2843815 Collins et al. (1988) describe two families with truncating variants in APOB and familial hypobetalipoproteinemia. The first proband was an individual ".. under investigation for fat malabsorption. Examination showed no neurological or retinal disease. She had apo-B plasma levels that were less than 2% of normal and > 50% acanthocytes...[B]oth [of the proband's] parents had total plasma cholesterol and apo-B levels below the 5th percentile for their age and sex on each of several occasions on which they were measured (table 1). These are the accepted criteria for diagnosis of heterozygous hypobetalipoproteinaemia. [Each of the parents] had 10% acanthocytes. Plasma HDL levels were normal." The second proband was the mother of a child undergoing investigation for fat malabsorption. Both the mother and child were diagnosed has having hypobetalipoproteinemia, and both were found to be heterozygous for the truncating variant.

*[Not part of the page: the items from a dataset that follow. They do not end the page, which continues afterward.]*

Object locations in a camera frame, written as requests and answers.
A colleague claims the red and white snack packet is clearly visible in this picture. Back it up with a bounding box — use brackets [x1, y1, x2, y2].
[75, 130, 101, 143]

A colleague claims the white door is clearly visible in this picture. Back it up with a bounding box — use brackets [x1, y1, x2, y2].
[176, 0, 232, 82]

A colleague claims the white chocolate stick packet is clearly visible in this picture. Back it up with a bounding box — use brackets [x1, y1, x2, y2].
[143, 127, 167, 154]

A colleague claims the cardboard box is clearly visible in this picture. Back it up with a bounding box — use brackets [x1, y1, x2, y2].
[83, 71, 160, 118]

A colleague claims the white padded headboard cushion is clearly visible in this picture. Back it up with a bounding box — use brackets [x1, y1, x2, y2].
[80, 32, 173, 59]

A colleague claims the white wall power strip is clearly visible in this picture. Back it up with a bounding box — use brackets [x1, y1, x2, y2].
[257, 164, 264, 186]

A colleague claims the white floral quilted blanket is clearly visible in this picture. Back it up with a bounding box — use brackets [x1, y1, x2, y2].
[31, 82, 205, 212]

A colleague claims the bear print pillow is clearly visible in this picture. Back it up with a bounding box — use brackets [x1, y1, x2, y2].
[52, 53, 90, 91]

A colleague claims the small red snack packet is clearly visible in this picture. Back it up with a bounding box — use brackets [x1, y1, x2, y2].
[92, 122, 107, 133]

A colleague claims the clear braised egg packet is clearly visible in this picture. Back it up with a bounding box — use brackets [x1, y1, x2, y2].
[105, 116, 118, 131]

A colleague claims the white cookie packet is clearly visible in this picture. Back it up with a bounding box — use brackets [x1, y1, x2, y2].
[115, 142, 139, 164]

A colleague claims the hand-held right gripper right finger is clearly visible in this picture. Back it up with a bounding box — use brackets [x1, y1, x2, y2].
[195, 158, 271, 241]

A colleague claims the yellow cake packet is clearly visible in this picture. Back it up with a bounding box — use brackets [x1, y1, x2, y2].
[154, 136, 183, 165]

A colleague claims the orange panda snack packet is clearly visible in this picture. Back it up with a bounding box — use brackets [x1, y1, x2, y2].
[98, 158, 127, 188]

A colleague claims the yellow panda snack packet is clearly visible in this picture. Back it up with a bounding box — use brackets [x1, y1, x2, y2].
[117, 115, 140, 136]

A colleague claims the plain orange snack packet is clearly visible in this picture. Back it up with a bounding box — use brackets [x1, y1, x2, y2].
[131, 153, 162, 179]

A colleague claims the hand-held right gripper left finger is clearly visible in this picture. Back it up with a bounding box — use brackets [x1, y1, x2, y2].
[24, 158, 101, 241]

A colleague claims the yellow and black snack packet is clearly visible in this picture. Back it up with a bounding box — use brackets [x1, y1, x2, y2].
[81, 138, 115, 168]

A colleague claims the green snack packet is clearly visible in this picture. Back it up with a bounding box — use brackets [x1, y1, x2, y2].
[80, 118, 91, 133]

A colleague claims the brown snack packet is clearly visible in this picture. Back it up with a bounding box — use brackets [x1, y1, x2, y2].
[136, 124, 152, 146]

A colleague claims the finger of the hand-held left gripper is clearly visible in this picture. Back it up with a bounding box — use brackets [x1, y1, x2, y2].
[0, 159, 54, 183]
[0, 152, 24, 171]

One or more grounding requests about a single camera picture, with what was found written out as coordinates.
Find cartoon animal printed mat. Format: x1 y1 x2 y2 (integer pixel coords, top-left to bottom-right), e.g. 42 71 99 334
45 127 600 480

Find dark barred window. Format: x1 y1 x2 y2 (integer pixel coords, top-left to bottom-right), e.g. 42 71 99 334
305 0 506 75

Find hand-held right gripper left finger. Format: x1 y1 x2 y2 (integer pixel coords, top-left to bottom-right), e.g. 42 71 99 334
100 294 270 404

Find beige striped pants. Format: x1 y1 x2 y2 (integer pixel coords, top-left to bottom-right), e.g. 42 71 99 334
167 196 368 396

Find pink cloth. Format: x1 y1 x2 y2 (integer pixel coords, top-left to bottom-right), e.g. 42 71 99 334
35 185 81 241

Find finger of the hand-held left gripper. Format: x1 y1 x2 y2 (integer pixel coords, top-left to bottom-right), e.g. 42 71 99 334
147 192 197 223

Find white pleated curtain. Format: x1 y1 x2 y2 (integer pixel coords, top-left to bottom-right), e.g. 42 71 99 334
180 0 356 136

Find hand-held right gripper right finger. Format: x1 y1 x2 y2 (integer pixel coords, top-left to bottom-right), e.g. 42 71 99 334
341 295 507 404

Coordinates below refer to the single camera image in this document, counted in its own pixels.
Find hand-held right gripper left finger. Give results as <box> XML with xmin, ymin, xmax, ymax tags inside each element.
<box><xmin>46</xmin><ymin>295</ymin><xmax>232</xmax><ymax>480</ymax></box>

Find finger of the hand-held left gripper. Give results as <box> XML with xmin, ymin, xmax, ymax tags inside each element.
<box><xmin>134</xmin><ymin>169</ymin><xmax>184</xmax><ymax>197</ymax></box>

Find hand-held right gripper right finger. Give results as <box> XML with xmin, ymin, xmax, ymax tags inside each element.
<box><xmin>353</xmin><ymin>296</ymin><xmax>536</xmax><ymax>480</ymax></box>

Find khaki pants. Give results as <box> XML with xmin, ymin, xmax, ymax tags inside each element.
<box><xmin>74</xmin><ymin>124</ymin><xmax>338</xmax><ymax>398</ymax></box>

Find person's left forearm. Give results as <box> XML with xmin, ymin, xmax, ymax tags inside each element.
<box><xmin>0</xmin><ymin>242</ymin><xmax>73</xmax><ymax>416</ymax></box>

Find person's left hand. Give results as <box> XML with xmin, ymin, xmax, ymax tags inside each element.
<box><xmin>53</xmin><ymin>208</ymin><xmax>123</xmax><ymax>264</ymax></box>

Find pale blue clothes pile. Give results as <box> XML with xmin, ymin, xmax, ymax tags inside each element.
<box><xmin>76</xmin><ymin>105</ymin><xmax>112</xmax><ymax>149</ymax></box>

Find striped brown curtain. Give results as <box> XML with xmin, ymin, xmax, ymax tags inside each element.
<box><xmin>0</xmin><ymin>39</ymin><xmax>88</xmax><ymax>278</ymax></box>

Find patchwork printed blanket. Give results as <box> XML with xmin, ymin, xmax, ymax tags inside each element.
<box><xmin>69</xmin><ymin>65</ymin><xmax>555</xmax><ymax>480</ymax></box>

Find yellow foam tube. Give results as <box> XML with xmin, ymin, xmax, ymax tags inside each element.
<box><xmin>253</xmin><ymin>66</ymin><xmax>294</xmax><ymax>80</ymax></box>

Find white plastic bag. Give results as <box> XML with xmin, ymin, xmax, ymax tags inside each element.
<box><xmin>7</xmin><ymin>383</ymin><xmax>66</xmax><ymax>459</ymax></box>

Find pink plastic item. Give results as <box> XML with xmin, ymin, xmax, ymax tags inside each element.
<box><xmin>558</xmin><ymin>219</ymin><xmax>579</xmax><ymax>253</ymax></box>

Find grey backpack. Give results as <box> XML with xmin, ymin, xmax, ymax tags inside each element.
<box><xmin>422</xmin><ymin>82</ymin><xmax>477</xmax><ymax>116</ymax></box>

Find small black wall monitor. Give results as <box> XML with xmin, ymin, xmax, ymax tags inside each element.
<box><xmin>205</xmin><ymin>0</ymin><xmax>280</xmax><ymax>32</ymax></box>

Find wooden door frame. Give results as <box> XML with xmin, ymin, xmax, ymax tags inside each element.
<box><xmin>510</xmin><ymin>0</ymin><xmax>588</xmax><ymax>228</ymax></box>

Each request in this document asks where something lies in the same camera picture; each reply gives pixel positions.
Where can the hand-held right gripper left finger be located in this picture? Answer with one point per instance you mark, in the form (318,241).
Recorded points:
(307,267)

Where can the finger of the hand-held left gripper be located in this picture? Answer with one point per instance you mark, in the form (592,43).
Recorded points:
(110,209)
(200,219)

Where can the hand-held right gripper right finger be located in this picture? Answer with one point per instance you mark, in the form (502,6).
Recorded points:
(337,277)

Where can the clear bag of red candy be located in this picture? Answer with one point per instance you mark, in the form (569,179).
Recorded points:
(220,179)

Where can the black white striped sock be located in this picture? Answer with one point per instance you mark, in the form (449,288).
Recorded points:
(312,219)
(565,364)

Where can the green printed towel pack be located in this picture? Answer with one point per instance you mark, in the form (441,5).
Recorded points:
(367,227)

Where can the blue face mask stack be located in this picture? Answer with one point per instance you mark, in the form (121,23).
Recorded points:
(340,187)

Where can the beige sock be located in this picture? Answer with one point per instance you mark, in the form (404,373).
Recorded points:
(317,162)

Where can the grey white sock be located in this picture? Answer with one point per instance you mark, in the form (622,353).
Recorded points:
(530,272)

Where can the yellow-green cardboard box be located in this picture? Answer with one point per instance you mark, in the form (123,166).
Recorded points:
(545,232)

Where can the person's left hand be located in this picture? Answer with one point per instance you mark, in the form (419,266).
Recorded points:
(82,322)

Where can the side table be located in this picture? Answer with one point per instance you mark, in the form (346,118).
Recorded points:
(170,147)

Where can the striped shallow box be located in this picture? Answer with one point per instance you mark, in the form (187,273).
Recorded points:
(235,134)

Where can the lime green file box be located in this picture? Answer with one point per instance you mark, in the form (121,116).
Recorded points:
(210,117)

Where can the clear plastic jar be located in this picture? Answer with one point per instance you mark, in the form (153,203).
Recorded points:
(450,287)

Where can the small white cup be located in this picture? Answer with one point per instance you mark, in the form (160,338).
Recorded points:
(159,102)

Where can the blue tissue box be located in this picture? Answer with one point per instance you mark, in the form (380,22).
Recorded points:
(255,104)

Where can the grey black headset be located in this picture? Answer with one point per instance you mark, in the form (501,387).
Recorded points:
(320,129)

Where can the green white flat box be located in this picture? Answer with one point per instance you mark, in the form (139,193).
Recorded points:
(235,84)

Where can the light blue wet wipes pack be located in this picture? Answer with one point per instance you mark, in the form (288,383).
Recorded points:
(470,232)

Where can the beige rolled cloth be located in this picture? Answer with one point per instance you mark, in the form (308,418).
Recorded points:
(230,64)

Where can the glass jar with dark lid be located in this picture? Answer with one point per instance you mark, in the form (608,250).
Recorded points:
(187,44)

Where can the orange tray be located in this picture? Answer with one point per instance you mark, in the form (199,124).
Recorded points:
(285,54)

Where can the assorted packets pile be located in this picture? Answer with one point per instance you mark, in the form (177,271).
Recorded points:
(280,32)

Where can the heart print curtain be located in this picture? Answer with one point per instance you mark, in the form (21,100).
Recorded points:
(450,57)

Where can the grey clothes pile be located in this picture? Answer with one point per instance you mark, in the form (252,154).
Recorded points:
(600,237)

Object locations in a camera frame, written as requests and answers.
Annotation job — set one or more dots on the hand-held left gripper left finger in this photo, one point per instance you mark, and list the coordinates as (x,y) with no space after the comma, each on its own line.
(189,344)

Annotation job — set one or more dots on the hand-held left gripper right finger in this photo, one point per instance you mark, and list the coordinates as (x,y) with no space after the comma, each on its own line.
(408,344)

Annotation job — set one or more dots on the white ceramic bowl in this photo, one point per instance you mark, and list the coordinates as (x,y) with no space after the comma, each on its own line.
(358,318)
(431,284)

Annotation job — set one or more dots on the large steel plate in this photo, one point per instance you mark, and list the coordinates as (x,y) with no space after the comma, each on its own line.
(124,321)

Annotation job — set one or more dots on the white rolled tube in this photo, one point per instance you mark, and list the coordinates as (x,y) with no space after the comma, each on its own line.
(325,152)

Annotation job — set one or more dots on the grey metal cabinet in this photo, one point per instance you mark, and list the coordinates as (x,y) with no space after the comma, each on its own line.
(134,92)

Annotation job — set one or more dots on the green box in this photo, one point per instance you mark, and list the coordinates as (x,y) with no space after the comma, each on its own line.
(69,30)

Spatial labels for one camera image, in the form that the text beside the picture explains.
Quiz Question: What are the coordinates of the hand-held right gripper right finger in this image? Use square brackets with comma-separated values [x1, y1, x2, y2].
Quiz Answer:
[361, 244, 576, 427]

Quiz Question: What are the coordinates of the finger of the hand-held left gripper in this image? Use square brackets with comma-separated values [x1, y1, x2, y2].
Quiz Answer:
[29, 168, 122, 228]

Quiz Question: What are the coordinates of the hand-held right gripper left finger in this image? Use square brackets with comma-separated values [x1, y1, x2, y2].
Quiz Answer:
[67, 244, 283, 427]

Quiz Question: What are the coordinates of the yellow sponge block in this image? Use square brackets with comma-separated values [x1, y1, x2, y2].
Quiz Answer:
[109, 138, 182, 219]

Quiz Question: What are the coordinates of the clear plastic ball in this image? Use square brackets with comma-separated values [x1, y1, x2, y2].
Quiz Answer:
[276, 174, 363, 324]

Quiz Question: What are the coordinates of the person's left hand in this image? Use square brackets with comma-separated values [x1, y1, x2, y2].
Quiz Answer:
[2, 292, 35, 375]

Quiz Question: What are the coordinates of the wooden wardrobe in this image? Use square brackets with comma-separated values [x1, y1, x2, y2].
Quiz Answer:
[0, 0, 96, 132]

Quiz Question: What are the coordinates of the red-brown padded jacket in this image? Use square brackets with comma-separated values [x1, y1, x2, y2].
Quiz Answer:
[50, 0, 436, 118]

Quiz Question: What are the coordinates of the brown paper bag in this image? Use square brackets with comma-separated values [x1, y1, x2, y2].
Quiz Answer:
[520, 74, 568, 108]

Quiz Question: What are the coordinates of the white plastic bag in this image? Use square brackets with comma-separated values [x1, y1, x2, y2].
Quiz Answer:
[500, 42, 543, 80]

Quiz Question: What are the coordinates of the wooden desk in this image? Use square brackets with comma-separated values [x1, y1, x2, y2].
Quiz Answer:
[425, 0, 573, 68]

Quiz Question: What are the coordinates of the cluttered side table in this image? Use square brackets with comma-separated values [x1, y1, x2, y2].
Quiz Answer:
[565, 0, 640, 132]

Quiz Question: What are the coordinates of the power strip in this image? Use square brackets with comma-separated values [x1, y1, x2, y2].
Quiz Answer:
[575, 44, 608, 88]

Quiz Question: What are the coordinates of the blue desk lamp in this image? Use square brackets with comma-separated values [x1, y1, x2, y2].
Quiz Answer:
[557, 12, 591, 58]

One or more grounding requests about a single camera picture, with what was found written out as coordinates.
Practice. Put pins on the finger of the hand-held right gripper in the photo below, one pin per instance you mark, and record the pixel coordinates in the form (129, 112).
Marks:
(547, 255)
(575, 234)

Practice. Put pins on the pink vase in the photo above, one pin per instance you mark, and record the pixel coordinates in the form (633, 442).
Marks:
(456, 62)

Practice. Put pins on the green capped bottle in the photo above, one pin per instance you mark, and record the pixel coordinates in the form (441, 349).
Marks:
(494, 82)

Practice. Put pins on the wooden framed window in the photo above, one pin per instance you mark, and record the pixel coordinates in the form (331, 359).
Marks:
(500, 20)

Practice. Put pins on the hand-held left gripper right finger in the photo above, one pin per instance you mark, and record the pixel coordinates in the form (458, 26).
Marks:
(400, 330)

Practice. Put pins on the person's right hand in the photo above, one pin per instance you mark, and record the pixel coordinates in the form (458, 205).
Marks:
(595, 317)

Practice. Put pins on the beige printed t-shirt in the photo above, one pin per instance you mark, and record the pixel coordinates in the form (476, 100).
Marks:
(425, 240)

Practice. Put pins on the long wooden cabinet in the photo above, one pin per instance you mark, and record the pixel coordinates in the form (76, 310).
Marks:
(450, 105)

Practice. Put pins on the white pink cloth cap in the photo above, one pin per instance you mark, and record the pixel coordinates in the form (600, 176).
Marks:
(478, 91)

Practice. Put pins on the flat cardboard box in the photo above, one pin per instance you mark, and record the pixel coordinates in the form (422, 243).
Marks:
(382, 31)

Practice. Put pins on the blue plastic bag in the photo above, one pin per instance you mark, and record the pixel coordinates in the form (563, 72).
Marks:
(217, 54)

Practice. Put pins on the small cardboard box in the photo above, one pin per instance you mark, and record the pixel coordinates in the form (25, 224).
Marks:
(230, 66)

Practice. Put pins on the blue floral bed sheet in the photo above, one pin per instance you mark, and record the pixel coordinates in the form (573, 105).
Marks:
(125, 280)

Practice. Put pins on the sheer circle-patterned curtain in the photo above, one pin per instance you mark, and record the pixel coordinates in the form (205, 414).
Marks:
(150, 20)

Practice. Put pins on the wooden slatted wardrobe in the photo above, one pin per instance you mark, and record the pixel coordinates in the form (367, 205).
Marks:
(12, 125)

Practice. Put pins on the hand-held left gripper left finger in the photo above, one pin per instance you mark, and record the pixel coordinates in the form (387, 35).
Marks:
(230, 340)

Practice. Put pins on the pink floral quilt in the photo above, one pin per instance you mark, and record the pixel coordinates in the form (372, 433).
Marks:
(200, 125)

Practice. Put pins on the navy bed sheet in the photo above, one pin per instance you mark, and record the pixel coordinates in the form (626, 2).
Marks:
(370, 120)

Evidence for Triplosenstive Phenotype

NOTE:The loss of function score should be used to evaluate deletions, and the triplosensitivity score should be used to evaluated duplications. CNVs encompassing more than one gene must be evaluated in their totality (e.g. overall size, gain vs. loss, presence of other genes, etc). The rating of a single gene within the CNV should not necessarily be the only criteria by which one defines a clinical interpretation. Individual interpretations must take into account the phenotype described for the patient as well as issues of penetrance and expressivity of the disorder. ACMG has published guidelines for the characterization of postnatal CNVs, and these recommendations should be utilized (Genet Med (2011)13: 680-685). Exceptions to these interpretive correlations will occur, and clinical judgment should always be exercised.